Nas reportagens sobre as manifestações
indígenas e a repressão que sofreram, a TV mostrou uma partidária do governo e
do projeto em trâmite na Câmara que vociferava justificativas em favor de sua
aprovação. Defendia o “direito” do índio se tornar um empreendedor moderno e
até de se tornar um seguidor do neoliberalismo econômico!

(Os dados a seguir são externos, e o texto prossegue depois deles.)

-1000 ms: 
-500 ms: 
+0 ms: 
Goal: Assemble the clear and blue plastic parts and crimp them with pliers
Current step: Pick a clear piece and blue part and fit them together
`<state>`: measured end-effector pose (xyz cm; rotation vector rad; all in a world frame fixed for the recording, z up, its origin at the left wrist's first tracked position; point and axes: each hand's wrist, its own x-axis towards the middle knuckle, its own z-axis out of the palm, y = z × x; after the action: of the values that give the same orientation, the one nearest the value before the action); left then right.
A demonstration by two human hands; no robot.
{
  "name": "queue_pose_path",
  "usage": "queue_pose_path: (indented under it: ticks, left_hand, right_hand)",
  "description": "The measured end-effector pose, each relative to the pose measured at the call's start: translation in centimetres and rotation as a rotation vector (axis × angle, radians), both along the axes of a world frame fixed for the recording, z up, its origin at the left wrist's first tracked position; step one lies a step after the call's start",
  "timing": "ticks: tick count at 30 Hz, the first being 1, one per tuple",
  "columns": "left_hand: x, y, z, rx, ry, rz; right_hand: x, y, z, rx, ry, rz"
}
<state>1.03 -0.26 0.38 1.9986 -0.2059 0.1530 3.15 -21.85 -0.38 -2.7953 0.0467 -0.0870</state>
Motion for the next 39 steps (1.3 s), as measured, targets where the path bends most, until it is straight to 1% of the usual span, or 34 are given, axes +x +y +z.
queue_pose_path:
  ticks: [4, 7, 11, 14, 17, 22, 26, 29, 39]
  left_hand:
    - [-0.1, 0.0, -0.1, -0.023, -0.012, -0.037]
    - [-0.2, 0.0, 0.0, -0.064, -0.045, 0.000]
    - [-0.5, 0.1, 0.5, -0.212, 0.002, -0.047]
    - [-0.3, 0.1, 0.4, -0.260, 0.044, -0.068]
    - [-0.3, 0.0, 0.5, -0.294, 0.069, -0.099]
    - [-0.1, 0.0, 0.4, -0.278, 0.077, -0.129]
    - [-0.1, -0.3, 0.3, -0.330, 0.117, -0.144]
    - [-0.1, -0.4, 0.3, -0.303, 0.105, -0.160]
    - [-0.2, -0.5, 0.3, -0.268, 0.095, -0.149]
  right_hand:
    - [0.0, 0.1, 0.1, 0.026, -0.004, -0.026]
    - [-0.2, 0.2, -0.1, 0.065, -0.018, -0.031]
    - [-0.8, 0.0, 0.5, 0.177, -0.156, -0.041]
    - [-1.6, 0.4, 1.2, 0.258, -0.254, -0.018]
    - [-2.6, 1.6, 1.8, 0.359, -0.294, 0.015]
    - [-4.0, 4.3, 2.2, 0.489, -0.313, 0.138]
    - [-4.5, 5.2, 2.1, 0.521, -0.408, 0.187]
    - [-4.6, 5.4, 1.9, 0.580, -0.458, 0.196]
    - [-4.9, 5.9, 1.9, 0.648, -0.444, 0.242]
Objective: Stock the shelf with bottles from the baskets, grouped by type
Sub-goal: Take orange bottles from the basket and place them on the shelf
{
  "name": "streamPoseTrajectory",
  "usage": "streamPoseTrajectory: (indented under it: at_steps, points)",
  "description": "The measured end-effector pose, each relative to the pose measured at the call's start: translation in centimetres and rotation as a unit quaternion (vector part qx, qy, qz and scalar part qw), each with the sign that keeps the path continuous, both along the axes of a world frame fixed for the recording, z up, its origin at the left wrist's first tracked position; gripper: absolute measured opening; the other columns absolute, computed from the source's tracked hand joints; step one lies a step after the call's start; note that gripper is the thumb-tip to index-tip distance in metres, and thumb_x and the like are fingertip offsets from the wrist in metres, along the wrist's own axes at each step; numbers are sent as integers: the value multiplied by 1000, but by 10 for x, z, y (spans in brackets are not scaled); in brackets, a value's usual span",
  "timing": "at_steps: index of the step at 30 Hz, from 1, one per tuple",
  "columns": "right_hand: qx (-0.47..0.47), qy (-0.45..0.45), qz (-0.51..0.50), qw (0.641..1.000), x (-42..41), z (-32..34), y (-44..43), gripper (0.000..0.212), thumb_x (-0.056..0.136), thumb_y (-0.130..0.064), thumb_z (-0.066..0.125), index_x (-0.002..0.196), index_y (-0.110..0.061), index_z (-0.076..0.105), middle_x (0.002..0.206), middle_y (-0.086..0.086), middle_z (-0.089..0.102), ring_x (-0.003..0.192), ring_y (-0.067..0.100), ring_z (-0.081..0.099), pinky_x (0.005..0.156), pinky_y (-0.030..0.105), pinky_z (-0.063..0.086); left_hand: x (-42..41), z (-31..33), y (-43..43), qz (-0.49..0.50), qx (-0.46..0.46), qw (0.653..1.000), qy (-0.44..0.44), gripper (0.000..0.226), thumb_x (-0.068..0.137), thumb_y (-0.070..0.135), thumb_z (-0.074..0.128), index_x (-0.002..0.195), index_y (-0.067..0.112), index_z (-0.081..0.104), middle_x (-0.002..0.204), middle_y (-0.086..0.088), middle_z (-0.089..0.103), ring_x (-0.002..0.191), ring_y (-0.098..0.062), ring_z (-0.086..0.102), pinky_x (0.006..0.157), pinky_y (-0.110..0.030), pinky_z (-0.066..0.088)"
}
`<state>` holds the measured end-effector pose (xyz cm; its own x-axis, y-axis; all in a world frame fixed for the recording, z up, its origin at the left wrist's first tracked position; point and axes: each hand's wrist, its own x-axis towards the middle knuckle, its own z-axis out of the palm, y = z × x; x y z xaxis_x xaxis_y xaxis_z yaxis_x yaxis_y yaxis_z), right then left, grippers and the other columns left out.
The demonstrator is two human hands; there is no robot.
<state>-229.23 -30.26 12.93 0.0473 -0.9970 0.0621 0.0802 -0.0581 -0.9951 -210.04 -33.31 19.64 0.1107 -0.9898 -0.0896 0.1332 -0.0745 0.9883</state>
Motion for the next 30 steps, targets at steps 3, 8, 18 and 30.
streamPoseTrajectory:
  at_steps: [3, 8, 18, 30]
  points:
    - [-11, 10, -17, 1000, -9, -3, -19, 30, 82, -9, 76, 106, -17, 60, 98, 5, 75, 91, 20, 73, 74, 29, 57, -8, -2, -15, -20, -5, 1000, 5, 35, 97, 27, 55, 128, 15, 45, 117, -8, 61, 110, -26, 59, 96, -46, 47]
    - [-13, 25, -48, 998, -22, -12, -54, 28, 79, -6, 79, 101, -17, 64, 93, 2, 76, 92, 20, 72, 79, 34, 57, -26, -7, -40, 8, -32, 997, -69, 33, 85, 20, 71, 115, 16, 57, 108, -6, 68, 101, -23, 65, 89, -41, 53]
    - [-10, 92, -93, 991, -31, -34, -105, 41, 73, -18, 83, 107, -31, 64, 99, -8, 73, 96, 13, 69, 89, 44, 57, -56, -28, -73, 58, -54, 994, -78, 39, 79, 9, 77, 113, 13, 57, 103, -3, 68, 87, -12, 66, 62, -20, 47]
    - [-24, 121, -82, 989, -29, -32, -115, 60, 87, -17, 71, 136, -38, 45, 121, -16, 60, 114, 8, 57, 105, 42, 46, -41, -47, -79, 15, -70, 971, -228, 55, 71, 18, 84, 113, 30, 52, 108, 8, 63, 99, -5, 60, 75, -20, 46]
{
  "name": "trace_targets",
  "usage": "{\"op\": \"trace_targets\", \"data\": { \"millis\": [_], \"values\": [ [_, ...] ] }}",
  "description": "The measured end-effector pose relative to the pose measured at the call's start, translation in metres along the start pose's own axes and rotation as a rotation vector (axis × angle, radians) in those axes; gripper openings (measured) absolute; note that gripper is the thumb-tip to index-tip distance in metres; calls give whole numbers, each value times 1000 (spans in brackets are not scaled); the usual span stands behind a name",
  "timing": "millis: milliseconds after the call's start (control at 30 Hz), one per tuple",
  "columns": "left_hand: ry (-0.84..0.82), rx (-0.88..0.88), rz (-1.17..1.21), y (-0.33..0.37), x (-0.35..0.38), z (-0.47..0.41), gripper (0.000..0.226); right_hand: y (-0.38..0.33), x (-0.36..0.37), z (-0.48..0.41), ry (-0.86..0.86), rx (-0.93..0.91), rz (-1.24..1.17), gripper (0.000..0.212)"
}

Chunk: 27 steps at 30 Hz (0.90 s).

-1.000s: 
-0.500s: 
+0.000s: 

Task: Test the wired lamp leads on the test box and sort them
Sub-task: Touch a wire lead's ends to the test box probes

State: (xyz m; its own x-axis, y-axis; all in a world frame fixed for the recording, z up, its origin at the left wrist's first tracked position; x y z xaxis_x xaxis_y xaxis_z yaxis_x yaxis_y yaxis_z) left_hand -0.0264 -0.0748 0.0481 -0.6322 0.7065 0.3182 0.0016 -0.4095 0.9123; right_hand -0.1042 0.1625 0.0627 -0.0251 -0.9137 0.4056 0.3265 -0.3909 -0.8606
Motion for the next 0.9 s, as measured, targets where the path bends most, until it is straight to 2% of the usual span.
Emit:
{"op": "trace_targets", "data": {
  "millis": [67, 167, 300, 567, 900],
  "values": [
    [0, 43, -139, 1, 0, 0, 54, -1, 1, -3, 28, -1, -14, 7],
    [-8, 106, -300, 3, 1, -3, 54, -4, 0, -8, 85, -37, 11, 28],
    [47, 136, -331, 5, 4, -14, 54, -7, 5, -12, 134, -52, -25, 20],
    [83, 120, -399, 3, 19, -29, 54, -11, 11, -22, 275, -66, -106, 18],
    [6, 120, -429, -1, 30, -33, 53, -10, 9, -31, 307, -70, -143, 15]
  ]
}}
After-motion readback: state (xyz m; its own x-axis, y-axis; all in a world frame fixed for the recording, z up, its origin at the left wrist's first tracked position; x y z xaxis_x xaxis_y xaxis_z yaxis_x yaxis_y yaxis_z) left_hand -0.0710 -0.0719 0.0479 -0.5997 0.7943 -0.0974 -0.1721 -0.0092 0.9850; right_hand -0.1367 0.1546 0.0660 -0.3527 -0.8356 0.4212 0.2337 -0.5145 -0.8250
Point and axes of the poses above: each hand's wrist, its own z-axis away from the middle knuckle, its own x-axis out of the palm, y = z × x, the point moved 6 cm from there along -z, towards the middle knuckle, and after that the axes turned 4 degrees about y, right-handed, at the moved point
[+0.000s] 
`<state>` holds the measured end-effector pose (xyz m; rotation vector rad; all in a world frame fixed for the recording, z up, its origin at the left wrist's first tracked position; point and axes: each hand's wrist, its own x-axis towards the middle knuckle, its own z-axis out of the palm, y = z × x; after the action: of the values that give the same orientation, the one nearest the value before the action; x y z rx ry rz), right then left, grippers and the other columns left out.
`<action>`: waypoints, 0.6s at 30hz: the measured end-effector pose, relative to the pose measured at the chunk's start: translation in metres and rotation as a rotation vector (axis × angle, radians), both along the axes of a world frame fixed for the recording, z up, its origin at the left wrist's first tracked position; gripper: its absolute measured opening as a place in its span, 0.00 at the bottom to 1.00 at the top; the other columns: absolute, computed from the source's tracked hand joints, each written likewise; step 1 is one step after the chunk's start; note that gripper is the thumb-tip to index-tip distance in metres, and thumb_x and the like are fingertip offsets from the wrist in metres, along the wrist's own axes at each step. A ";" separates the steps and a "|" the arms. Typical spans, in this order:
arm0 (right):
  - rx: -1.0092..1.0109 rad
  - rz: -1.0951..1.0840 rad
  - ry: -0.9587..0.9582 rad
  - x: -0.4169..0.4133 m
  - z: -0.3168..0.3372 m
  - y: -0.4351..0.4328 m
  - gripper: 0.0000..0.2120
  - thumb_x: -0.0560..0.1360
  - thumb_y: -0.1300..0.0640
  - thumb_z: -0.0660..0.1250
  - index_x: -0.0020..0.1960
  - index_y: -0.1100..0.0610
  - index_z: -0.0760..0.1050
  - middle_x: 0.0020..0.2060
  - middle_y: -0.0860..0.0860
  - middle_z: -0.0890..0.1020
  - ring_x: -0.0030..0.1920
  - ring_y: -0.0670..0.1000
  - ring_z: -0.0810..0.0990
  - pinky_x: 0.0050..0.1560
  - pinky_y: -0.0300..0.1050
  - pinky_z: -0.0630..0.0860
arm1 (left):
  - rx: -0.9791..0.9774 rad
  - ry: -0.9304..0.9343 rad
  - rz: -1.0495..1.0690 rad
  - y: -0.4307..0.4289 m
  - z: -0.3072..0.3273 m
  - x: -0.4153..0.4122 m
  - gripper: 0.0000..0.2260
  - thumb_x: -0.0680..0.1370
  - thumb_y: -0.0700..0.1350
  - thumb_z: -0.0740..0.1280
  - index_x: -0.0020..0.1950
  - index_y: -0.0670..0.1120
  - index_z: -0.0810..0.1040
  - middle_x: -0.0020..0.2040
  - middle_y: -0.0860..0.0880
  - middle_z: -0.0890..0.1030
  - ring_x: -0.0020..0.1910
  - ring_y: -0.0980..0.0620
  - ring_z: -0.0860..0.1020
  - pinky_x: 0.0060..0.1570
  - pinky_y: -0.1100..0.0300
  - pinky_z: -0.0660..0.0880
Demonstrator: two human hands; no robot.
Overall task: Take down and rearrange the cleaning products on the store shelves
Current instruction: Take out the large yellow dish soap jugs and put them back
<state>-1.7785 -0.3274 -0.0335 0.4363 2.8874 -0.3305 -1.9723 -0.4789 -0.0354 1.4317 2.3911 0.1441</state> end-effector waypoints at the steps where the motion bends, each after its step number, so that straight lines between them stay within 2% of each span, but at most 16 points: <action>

Isso até pode acontecer. Mas depende de um
processo de ressocialização lento que vai em direção oposta a essa, porque
tribal. Já aconteceu no Brasil com vários grupos indígenas. Um deles, o dos
parkatejê, do Pará. Que utilizaram a mediação e o apoio da antropóloga que
fazia pesquisa sobre sua tribo. Na prática, eles inverteram os papéis e
passaram a estudá-la para decifrar as irracionalidades dos brancos,
responsáveis pela crise de sua organização tribal, pelas doenças e por sua
miséria.
Na economia cara-pálida não há lugar para
os valores e o capital social das populações indígenas. Os índios descobriram
como funciona a cabeça do branco, reorganizaram-se como produtores comerciais
de castanhas e com os recursos que conseguiram revitalizaram adaptativamente a
sociedade tribal. Tornaram-se mais índios do que a ignorância branca queria
deles fazer.
São aí evidentes as opções do presidente da
República quanto à sua opção de senso comum por um indígena cara-pálida. Como
ocorreu em sua ida à ONU para o discurso inaugural. Levou consigo uma moça de
origem indígena, moradora na periferia de São Paulo, como uma testemunha do
índio de sua referência. Uma indígena que destribalizada e desvinculada de seu
grupo de referência não tinha outra alternativa, para sobreviver, senão aderir
aos valores da sociedade branca.
O projeto cara-pálida do governo e dos seus
coadjuvantes no Congresso Nacional é um projeto da economia do saque e da
rapina das terras e da alma indígenas.
*José de Souza Martins é sociólogo. Professor Emérito da Faculdade de Filosofia da USP. Simon Bolivar Professor (Cambridge, 1993-94). Pesquisador Emérito do CNPq. Membro da Academia Paulista de Letras. Entre outros livros, é autor de “Moleque de Fábrica” (Ateliê).